Ok yall I've finally prepared myself and our kitchen for a full no added sugar diet change! There are two things I’ve changed since originally wanting to do this. The first is that I can’t technically call this a “detox”. Because I’m still using sugar at home. I have organic raw sugar that I will be using for baking bread and such, and of course honey and maple syrup. So because I’m not abstaining from sugar completely I wouldn’t call this a detox. I am avoiding all added sugars in products we buy from the store. This may sound silly since I am still using sugar at home, but the difference is that I am in control in how much is added, and can control how much of it we are all consuming each day. If I continue to buy the products with added sugars AND add sugars in stuff I make at home, it’s too much! Second is that I don’t want this to be for a short time period and classified as a “diet”. I would rather this be a “diet CHANGE”. There’s really no need to buy a bunch of products that have unnecessary ingredients! Sugar is a major addiction for me so I really wanted to move away from having so much of it.
So with that being said, here we go again! I’ve figured out the majority of what to do in finding and preparing meals without the added sugars and surprisingly its not as difficult as it seemed at first!
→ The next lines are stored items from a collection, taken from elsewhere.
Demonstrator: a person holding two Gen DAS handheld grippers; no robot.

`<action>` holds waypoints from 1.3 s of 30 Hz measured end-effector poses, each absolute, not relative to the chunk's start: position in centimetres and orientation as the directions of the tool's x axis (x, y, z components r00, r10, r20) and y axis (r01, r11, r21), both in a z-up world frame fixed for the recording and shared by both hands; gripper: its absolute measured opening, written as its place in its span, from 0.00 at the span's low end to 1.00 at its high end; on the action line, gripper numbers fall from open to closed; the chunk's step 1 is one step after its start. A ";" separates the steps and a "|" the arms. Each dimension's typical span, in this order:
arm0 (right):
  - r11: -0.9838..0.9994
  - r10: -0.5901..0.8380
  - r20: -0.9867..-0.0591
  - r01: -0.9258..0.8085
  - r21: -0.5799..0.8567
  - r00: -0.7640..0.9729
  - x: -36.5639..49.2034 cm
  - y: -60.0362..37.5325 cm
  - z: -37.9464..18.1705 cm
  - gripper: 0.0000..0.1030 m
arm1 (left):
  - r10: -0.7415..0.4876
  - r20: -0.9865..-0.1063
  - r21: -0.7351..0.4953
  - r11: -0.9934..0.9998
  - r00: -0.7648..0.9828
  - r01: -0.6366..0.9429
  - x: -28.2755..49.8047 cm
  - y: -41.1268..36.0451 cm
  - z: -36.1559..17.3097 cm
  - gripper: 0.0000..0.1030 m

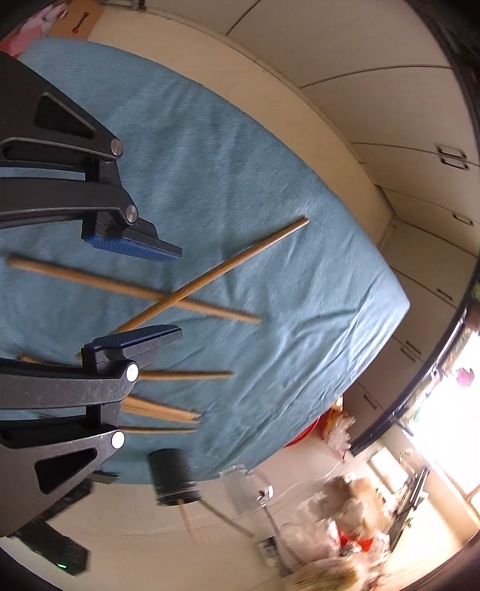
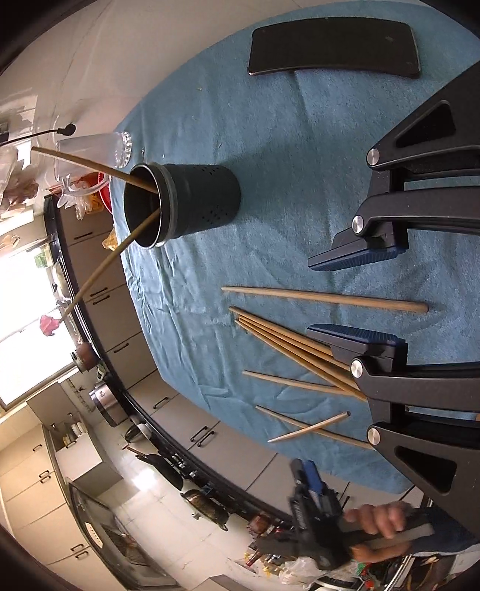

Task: Organize utensils
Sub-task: 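Move the left gripper back to the chopsticks and grasp another one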

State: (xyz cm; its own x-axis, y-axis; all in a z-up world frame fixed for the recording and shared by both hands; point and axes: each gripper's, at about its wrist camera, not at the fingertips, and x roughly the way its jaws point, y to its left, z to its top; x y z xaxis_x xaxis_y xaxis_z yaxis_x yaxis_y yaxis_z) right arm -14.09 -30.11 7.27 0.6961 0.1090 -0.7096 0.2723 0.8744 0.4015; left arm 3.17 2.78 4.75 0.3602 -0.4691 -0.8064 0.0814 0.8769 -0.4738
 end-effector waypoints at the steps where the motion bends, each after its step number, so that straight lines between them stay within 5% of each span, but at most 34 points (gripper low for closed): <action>1: 0.876 0.106 -0.711 0.272 0.397 0.695 -14.1 -30.0 7.3 0.31 | -0.463 -0.812 -0.471 0.879 0.356 0.068 3.9 2.8 4.5 0.33; 7: 0.875 0.095 -0.716 0.285 0.390 0.691 -14.0 -30.0 7.4 0.31 | -0.386 -0.859 -0.404 0.915 0.336 0.016 7.6 1.5 3.3 0.33; 18: 0.893 0.067 -0.747 0.294 0.341 0.662 -11.7 -30.6 7.6 0.31 | -0.183 -0.924 -0.180 0.983 0.337 0.039 9.9 -2.2 2.2 0.11; 37: 0.937 0.018 -0.916 0.313 0.155 0.400 2.1 -29.9 0.8 0.31 | -0.211 -0.908 -0.156 0.972 0.361 0.175 8.6 -2.1 2.1 0.06; 39: 0.944 0.006 -0.921 0.302 0.134 0.389 2.4 -29.7 0.8 0.21 | -0.229 -0.903 -0.172 0.968 0.364 0.181 8.7 -2.0 2.0 0.06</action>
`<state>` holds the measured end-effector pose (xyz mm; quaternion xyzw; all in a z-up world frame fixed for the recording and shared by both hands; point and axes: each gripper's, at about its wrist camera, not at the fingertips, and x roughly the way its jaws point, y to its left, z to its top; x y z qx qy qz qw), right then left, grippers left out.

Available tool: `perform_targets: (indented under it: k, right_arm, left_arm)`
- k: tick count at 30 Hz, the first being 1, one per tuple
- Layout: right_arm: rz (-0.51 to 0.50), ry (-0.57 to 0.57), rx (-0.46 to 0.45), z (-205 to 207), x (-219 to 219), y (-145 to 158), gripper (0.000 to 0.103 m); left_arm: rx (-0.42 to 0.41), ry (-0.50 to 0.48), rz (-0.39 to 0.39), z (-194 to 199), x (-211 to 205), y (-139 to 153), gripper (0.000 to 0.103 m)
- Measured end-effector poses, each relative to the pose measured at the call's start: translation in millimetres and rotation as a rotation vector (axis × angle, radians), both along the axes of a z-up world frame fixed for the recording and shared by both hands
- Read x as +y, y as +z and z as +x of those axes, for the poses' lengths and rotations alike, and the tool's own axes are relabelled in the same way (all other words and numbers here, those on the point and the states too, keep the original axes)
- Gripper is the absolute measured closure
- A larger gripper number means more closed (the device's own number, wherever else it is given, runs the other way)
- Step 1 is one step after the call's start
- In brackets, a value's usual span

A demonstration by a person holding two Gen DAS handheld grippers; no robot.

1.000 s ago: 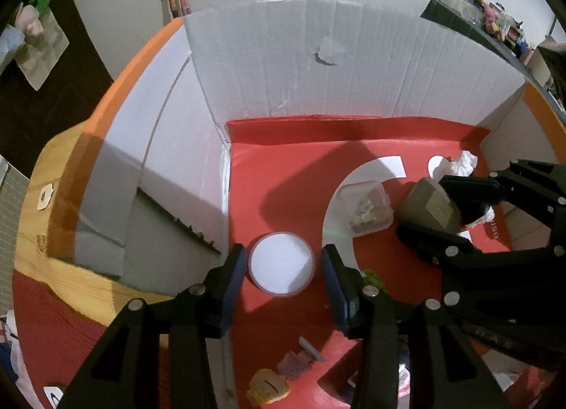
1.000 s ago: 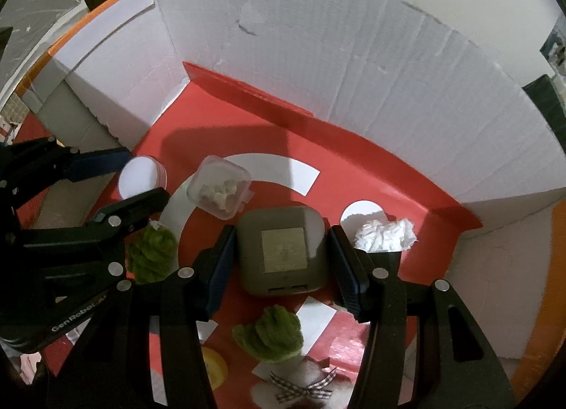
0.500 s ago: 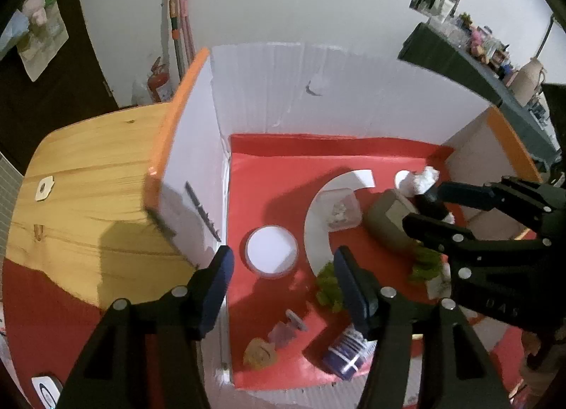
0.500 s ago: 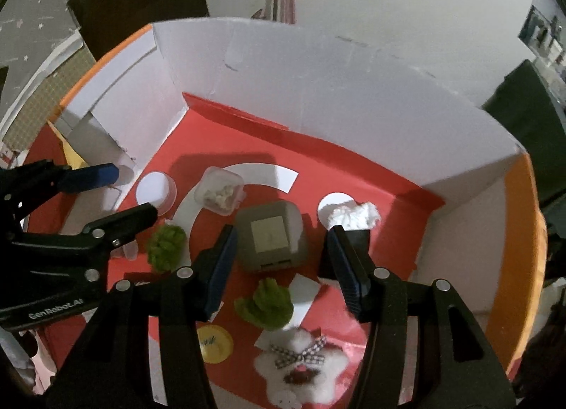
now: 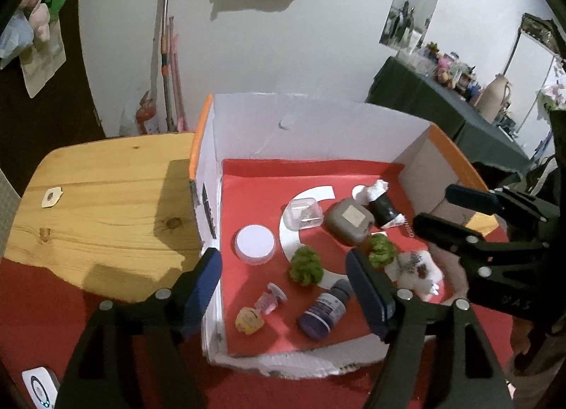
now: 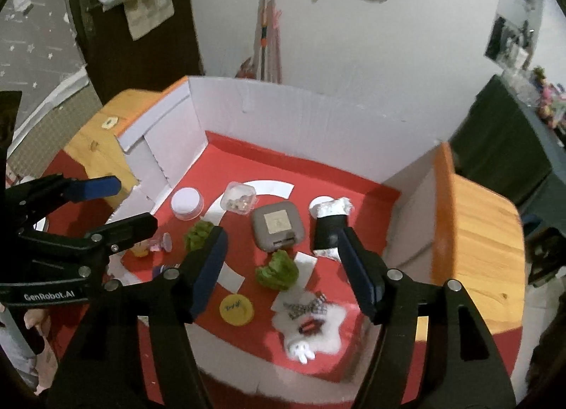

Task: Organize objects
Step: 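Withdraw both tools up and out of the box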

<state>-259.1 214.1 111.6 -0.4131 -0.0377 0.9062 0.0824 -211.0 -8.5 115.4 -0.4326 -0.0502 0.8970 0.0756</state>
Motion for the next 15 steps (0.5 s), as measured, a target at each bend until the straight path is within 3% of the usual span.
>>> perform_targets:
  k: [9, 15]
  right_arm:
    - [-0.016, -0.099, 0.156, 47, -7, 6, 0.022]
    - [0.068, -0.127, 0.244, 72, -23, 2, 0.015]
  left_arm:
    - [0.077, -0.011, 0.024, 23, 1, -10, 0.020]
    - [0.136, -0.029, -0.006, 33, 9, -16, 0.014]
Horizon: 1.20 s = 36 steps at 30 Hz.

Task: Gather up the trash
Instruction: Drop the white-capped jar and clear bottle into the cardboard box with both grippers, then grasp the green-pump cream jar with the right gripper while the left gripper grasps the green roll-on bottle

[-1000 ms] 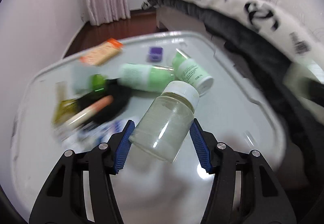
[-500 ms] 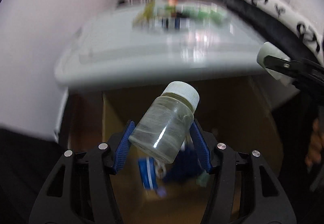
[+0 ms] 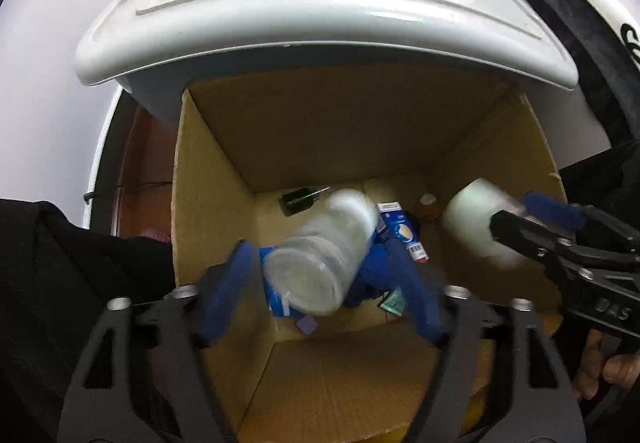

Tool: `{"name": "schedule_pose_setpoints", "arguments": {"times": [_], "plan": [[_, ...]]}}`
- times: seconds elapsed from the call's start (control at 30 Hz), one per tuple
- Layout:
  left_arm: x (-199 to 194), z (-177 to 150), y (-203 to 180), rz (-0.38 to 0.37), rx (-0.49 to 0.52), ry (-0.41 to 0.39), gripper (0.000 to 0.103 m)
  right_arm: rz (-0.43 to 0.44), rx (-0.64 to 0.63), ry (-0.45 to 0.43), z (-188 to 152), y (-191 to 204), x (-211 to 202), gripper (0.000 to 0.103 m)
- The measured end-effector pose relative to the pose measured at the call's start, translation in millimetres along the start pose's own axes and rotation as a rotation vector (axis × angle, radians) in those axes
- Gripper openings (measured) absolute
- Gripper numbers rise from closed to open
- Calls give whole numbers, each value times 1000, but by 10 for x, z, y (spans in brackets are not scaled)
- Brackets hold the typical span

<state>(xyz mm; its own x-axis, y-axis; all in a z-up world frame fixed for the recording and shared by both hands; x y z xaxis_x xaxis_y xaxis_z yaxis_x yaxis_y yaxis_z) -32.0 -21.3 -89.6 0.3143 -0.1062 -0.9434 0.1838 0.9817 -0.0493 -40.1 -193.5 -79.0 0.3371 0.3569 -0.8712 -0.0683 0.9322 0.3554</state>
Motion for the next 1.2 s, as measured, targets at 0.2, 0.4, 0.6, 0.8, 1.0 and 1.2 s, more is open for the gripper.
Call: {"name": "schedule_pose_setpoints", "arguments": {"times": [0.2, 0.4, 0.6, 0.8, 1.0, 1.2], "plan": [[-47, 5, 62, -8, -32, -17, 82, 94, 56, -112, 195, -42, -293, 65], [-38, 31, 72, -19, -63, -23, 82, -56, -24, -317, 1566, -338, -811, 65], [86, 38, -24, -1, -12, -6, 82, -209, -27, -259, 3139, -860, -386, 58], [222, -12, -81, -15, 7, 36, 82, -241, 8, -86, 3757, -1072, 280, 56], [259, -15, -76, -24, -6, 42, 82, -439, -125, -28, 3724, -1048, 769, 47], [105, 35, -59, -32, -6, -15, 82, -240, 47, -135, 3413, -1113, 275, 47]]}}
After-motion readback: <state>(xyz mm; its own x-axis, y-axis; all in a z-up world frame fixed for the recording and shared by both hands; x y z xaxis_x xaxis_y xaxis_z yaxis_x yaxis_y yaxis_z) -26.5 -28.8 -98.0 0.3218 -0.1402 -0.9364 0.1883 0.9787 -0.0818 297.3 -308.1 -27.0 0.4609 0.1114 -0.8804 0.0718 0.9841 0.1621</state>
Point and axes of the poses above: each gripper's, at about its wrist camera, not at the fingertips, and x roughly the way its jaws point, y to its left, z to its top, the point moved 6 cm from there along x, roughly the way its jaws point, and after that the axes turned 4 degrees about x, right-handed, at the moved point
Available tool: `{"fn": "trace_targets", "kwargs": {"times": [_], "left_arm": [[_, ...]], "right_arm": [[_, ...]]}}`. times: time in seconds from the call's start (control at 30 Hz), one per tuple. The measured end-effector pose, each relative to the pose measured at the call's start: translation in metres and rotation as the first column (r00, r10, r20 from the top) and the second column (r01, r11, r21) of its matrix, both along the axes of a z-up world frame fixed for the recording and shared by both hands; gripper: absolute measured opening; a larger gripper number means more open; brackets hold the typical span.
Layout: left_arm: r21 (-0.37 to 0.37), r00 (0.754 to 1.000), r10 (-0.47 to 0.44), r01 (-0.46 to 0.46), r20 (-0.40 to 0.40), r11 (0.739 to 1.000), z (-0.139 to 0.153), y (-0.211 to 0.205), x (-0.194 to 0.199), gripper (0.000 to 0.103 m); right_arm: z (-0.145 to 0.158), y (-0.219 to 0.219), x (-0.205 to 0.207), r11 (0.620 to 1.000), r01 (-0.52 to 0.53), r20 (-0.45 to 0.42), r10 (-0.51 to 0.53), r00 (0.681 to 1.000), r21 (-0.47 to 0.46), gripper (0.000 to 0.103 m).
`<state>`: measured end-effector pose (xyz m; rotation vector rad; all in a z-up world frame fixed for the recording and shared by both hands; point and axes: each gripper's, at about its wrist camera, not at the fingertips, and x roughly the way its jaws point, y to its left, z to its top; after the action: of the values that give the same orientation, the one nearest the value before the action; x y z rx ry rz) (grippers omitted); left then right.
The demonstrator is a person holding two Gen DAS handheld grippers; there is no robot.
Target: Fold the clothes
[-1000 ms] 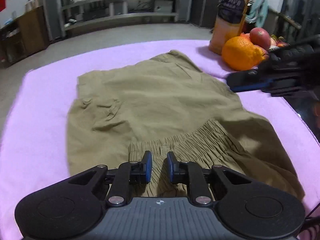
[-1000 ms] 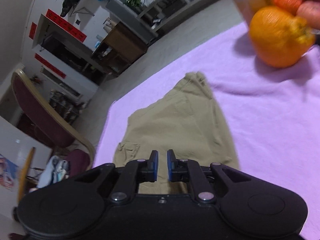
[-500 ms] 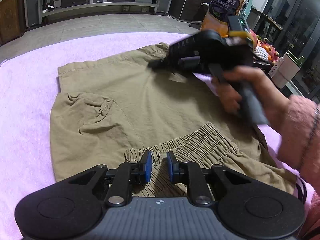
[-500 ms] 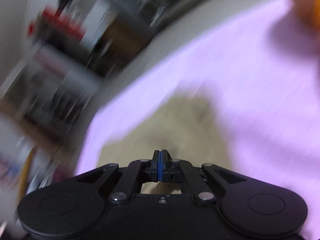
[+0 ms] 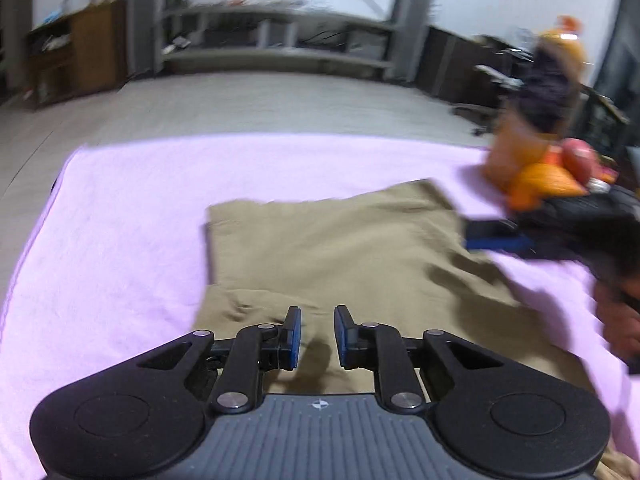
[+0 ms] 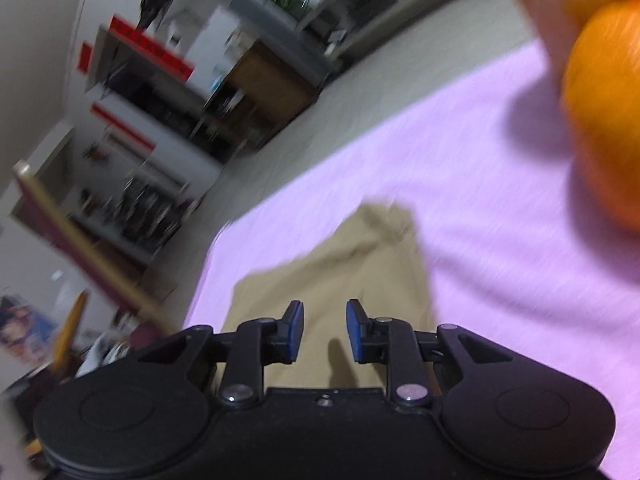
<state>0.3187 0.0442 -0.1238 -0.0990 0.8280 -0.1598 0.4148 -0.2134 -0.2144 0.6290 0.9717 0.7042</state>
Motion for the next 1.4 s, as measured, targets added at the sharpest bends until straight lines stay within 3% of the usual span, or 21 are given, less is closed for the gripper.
{"fn": "trace_targets", "kwargs": {"times": [0.1,0.17,0.23,0.27,0.33,0.37,0.53,0.7,0.8,0.87,0.93,0.97,1.07,1.13,1.23,1.3,1.4], "left_arm": [[0.011,0.996,0.076,-0.076,0.039,0.997,-0.009,0.013,0.01,0.012],[0.089,0.977,0.185,-0.195,0.102,0.977,-0.005,0.017,0.009,0.012],[0.199,0.947,0.275,-0.306,0.168,0.931,0.001,0.019,0.009,0.012],[0.211,0.942,0.281,-0.317,0.184,0.925,0.007,0.019,0.005,0.012],[0.215,0.942,0.268,-0.31,0.201,0.926,0.022,0.021,-0.006,0.016],[0.214,0.946,0.255,-0.296,0.202,0.931,0.032,0.022,-0.013,0.021],[0.242,0.961,0.157,-0.212,0.229,0.947,0.078,0.01,-0.059,0.024],[0.134,0.976,0.085,-0.114,0.202,0.984,0.1,0.017,-0.124,0.029],[0.063,0.994,0.02,-0.026,0.104,0.998,0.087,0.019,-0.155,0.028],[0.058,0.998,0.002,-0.006,0.067,0.998,0.075,0.017,-0.172,0.027],[0.024,0.999,-0.02,0.019,0.042,1.0,0.068,0.019,-0.19,0.026],[-0.014,0.999,-0.036,0.037,0.038,0.999,0.068,0.023,-0.2,0.021],[-0.094,0.981,-0.191,0.195,0.043,0.976,0.067,0.024,-0.223,0.02],[-0.052,0.96,-0.279,0.28,0.031,0.959,0.058,0.011,-0.226,0.021],[0.016,0.959,-0.279,0.28,-0.045,0.96,0.035,-0.002,-0.215,0.019],[0.016,0.965,-0.248,0.25,-0.083,0.968,0.025,-0.003,-0.204,0.019],[-0.002,0.978,-0.173,0.174,-0.113,0.985,0.013,0.004,-0.186,0.02]], "right_arm": [[-0.016,0.005,0.004,0.999,0.004,-0.038,-0.006,0.999,-0.036,0.018],[-0.02,-0.003,0.003,0.993,0.115,-0.016,-0.116,0.993,-0.035,0.007],[-0.014,-0.016,-0.002,0.956,0.282,0.035,-0.28,0.959,-0.076,0.007],[-0.008,-0.022,-0.005,0.934,0.34,0.052,-0.336,0.94,-0.106,0.016],[0.005,-0.03,-0.011,0.913,0.377,0.07,-0.37,0.926,-0.159,0.023],[0.013,-0.033,-0.015,0.91,0.373,0.067,-0.367,0.928,-0.181,0.023],[0.061,-0.047,-0.064,0.884,0.355,0.052,-0.356,0.933,-0.303,0.024],[0.111,-0.066,-0.142,0.906,0.336,0.114,-0.317,0.941,-0.258,0.035],[0.113,-0.062,-0.176,0.929,0.299,0.116,-0.279,0.953,-0.216,0.036],[0.108,-0.056,-0.194,0.947,0.257,0.103,-0.241,0.965,-0.194,0.035],[0.097,-0.037,-0.201,0.97,0.155,0.057,-0.147,0.988,-0.189,0.035],[0.094,-0.026,-0.205,0.977,0.099,0.043,-0.092,0.995,-0.189,0.035],[0.094,0.0,-0.22,0.988,-0.058,0.032,0.063,0.997,-0.141,0.035],[0.09,0.013,-0.225,0.986,-0.141,0.002,0.142,0.99,-0.09,0.035],[0.074,0.038,-0.224,0.967,-0.219,-0.07,0.211,0.975,-0.129,0.035],[0.056,0.051,-0.217,0.949,-0.234,-0.129,0.21,0.969,-0.21,0.03],[0.036,0.058,-0.205,0.945,-0.204,-0.18,0.161,0.97,-0.257,0.024]]}}
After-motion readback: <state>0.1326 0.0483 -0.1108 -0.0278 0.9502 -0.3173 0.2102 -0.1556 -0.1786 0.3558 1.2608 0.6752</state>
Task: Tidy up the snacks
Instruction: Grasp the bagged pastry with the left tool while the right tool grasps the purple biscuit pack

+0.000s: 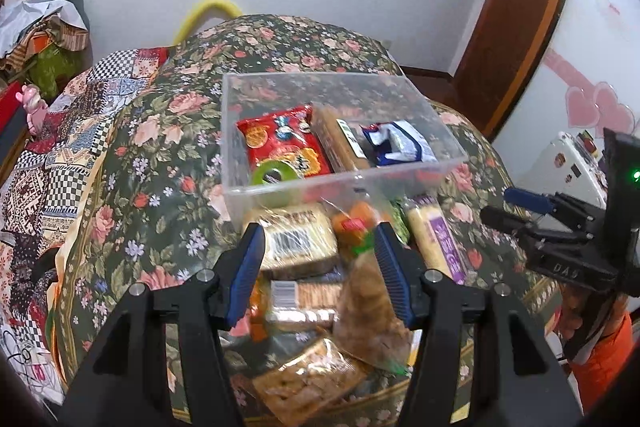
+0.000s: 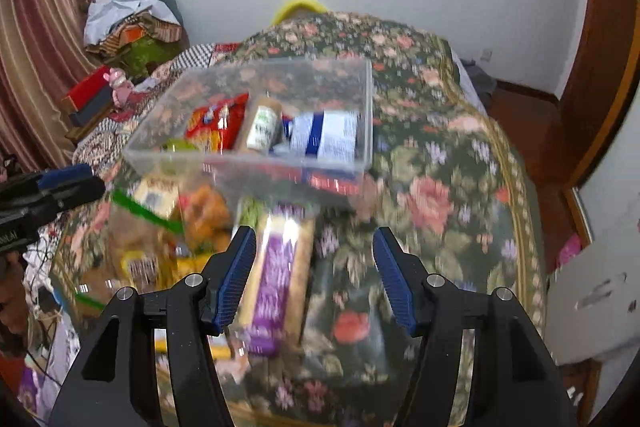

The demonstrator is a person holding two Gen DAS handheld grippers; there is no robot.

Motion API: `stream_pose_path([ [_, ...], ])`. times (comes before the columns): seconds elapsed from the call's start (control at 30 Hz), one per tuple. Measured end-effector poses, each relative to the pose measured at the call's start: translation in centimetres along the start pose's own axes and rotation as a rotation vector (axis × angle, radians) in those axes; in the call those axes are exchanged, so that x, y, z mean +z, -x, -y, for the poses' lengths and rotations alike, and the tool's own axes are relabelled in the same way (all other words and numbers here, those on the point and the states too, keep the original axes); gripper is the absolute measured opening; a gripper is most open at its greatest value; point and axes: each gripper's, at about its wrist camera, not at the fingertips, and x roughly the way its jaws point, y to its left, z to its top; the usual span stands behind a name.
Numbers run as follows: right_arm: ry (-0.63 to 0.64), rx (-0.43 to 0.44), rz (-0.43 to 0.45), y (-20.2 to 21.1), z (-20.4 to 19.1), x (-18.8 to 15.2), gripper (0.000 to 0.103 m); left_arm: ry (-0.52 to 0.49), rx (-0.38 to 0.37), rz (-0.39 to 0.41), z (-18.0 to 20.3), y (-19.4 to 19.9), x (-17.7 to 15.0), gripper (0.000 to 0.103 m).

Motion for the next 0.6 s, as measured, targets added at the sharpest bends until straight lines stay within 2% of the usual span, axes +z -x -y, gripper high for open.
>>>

Once you figure out the products that don’t have added sugars, and what you are willing and able to make yourself it’s totally do-able.
A few things I found the most difficult to avoid:
Lunch meat, peanut butter, bread, tortillas, and cereal!
The solution:
Lunch meat: I found that there were two options for sugar free lunch meat. One is Boars head from the deli counter. However it’s extremely expensive per pound. The second was surprisingly Hilshire farms! The Smoked Turkey kind from the lunch meat section at the grocery store. Now I know it’s not the highest choice for people wanting to eat organic, grass fed, free range meats, but there is no added sugars! And that’s the focus right now.
Peanut Butter: This one has a solution, but not one I’m a fan of! They do make Peanut butter that is just nuts and salt. It’s just not my favorite. I definitely prefer sugar added to my peanut butter! This is the brand I have purchased:
Bread and Tortillas are next to impossible to find at the store without added sugars. I have found that Food For Life Ezekiel breads contain no sugar and made with sprouted grains which are very healthy for you! I have found them in the frozen section at Publix and at the commissary.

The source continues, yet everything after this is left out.